(Dataset entries)
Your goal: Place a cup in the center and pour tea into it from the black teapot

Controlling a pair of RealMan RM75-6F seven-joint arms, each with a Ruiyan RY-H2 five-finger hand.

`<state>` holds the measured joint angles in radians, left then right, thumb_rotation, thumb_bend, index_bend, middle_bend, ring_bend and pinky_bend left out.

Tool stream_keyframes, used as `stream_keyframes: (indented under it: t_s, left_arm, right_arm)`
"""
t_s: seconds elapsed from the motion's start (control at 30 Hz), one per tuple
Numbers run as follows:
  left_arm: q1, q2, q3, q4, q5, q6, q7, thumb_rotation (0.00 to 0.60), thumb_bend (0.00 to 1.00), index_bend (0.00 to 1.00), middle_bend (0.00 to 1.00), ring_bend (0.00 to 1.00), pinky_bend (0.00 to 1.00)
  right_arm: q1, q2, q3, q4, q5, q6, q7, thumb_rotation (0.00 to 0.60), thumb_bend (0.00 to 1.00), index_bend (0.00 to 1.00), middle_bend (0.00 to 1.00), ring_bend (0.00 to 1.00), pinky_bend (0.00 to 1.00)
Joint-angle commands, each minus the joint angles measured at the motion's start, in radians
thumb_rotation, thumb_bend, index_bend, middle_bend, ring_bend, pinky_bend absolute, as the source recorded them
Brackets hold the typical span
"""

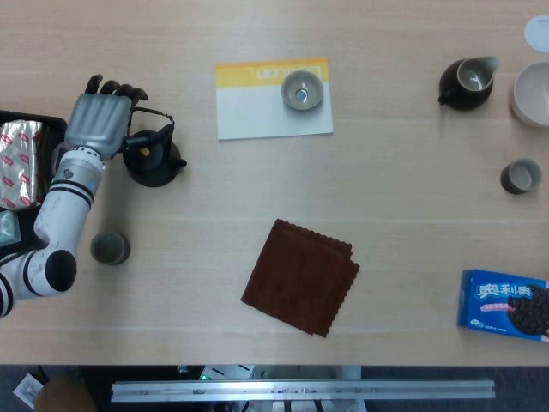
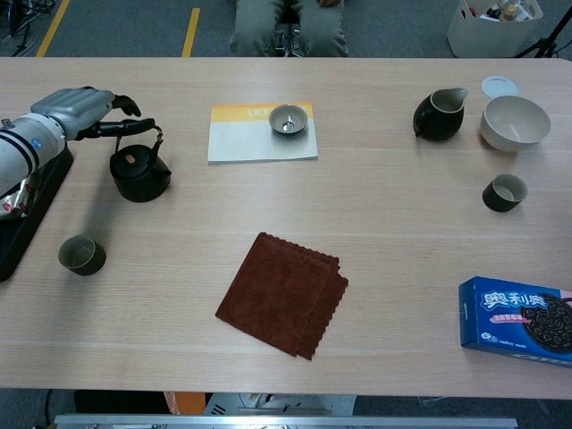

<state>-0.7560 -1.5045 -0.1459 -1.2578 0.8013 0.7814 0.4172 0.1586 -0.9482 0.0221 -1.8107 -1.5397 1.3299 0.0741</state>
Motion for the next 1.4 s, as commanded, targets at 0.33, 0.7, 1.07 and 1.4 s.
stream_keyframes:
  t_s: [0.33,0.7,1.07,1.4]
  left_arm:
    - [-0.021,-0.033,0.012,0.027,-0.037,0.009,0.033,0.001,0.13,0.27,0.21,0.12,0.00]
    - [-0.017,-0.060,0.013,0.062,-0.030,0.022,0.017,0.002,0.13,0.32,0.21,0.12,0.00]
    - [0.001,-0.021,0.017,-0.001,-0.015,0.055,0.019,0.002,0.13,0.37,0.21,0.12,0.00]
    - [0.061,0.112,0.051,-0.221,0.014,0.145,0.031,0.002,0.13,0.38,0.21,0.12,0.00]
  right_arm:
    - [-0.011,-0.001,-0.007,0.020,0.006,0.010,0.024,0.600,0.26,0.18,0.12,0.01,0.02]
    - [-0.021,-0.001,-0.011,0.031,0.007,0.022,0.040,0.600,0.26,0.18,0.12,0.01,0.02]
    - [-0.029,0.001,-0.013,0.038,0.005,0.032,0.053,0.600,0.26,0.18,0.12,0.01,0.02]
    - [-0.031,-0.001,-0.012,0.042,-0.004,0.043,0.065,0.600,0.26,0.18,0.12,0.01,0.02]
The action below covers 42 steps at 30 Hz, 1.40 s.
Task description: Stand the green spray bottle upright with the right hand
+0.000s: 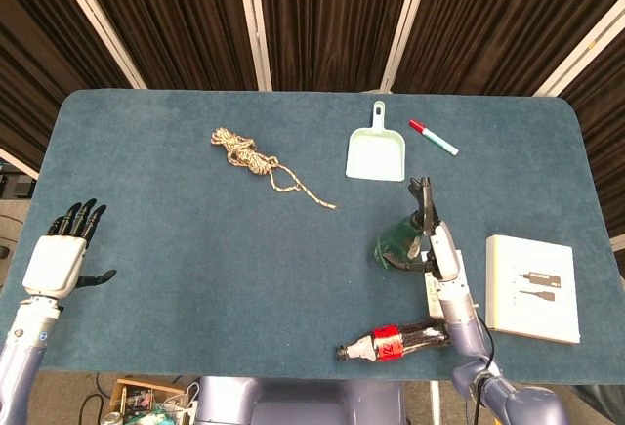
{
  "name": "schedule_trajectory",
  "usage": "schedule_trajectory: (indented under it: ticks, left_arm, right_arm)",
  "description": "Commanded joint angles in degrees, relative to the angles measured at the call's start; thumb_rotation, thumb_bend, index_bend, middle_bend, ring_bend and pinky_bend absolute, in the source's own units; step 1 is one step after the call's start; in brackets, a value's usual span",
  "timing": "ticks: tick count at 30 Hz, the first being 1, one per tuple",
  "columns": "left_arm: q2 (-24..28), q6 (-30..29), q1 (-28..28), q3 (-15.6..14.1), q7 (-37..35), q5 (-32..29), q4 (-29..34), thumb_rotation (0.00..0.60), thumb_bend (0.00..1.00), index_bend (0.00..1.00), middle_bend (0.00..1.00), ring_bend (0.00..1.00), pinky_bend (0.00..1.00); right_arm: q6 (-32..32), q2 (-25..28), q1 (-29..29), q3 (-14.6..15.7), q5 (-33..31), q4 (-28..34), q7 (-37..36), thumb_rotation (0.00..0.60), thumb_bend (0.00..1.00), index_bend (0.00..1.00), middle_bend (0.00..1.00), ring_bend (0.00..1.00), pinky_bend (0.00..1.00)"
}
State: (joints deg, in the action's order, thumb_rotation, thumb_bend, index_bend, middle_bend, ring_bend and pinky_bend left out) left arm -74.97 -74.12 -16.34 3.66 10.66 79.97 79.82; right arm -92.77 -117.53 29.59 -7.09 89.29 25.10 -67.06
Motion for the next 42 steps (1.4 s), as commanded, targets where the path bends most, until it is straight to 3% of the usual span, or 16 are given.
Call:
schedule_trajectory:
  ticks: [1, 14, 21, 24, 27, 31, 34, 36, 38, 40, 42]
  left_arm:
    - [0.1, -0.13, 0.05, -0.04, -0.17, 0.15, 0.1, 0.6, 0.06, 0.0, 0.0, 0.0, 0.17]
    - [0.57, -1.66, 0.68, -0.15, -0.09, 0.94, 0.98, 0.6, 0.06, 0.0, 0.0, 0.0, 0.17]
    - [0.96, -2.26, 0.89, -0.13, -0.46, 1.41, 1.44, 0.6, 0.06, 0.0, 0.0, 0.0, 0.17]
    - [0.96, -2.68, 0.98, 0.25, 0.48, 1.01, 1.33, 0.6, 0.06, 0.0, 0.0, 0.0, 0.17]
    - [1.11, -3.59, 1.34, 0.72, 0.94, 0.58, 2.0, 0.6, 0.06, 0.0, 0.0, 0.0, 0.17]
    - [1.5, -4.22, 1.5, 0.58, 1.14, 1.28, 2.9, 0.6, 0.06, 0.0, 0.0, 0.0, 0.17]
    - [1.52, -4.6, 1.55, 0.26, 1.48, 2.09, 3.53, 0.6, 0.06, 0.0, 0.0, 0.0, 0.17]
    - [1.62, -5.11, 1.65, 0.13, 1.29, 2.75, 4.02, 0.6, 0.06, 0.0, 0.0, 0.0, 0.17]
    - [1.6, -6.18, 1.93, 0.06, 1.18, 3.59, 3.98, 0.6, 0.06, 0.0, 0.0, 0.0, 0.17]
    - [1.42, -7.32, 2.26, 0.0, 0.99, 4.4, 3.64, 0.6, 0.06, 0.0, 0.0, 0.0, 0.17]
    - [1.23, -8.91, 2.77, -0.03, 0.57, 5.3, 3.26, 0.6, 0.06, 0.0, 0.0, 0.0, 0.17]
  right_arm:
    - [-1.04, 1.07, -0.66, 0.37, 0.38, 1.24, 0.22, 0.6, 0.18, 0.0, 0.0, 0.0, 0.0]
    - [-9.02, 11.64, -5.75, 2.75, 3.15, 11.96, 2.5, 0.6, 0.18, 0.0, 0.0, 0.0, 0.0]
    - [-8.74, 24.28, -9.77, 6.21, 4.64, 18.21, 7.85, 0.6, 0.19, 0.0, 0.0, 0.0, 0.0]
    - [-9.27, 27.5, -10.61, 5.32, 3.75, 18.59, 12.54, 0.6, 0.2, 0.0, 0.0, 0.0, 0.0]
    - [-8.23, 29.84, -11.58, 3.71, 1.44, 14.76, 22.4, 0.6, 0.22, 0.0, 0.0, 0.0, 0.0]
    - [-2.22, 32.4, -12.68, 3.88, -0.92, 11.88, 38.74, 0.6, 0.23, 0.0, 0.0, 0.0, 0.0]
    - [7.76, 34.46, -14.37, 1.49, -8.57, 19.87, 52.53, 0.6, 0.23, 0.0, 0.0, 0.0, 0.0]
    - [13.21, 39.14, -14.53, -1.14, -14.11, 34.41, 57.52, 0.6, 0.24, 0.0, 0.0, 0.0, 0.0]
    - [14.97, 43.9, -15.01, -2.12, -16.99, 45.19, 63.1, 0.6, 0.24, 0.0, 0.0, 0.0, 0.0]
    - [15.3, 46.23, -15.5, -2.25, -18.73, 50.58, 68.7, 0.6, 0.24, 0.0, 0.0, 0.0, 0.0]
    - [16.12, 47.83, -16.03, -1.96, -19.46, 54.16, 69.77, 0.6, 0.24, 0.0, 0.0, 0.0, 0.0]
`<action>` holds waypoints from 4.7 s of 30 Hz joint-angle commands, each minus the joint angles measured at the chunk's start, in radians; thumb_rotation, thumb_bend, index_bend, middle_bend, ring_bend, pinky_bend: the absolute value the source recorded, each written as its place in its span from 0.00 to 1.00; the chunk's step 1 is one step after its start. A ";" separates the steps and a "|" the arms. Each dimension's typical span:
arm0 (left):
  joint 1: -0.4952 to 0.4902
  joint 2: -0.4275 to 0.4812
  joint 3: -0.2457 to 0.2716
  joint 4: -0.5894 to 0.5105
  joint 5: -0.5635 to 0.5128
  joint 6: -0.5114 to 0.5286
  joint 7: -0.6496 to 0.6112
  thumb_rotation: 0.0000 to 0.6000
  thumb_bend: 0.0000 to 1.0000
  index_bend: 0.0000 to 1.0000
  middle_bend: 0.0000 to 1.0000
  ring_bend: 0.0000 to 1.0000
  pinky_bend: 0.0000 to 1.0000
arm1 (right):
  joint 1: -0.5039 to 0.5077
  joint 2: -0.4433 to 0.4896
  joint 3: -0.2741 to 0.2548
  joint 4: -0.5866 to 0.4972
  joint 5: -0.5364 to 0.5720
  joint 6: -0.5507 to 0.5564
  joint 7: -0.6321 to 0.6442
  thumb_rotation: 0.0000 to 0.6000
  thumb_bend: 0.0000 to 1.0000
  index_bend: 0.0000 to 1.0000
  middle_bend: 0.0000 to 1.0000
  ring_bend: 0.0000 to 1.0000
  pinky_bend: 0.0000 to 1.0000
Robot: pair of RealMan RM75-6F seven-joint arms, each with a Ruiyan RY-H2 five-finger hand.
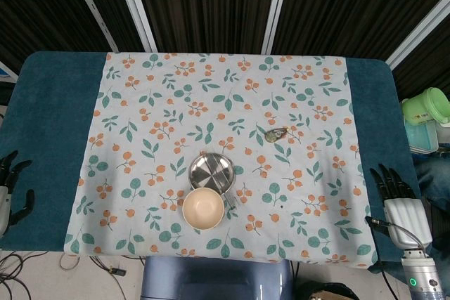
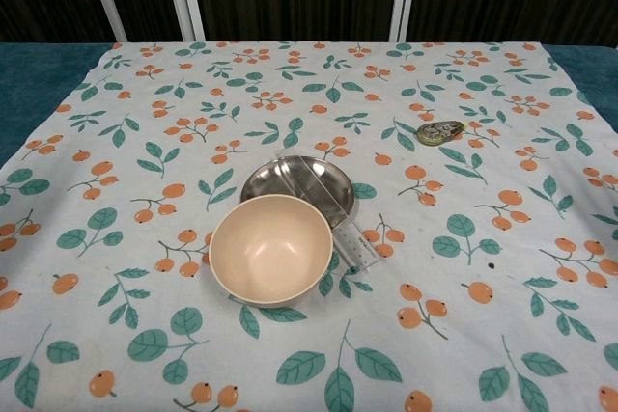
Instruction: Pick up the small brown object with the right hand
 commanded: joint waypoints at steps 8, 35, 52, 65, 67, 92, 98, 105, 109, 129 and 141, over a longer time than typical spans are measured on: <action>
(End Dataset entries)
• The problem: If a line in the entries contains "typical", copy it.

• Response box:
Brackets hold the typical span
`<action>` holds waypoints from 4.7 s of 30 Hz joint-angle commands, each minus the joint angles measured at the chunk's start, in radians; thumb_rotation, thumb_bend, index_bend, middle_bend, ring_bend, pinky_bend: the absolute value the source recorded, each written as its place in its span from 0.00 to 1.00; the chunk's step 1 is one step after its start. A ";" separates the steps and a "|" the arms. Each dimension's typical span:
 commanded: joint waypoints at steps 8, 35, 52, 65, 67, 92, 98, 105, 109, 129 and 141, over a longer time than typical spans are measured on: <action>

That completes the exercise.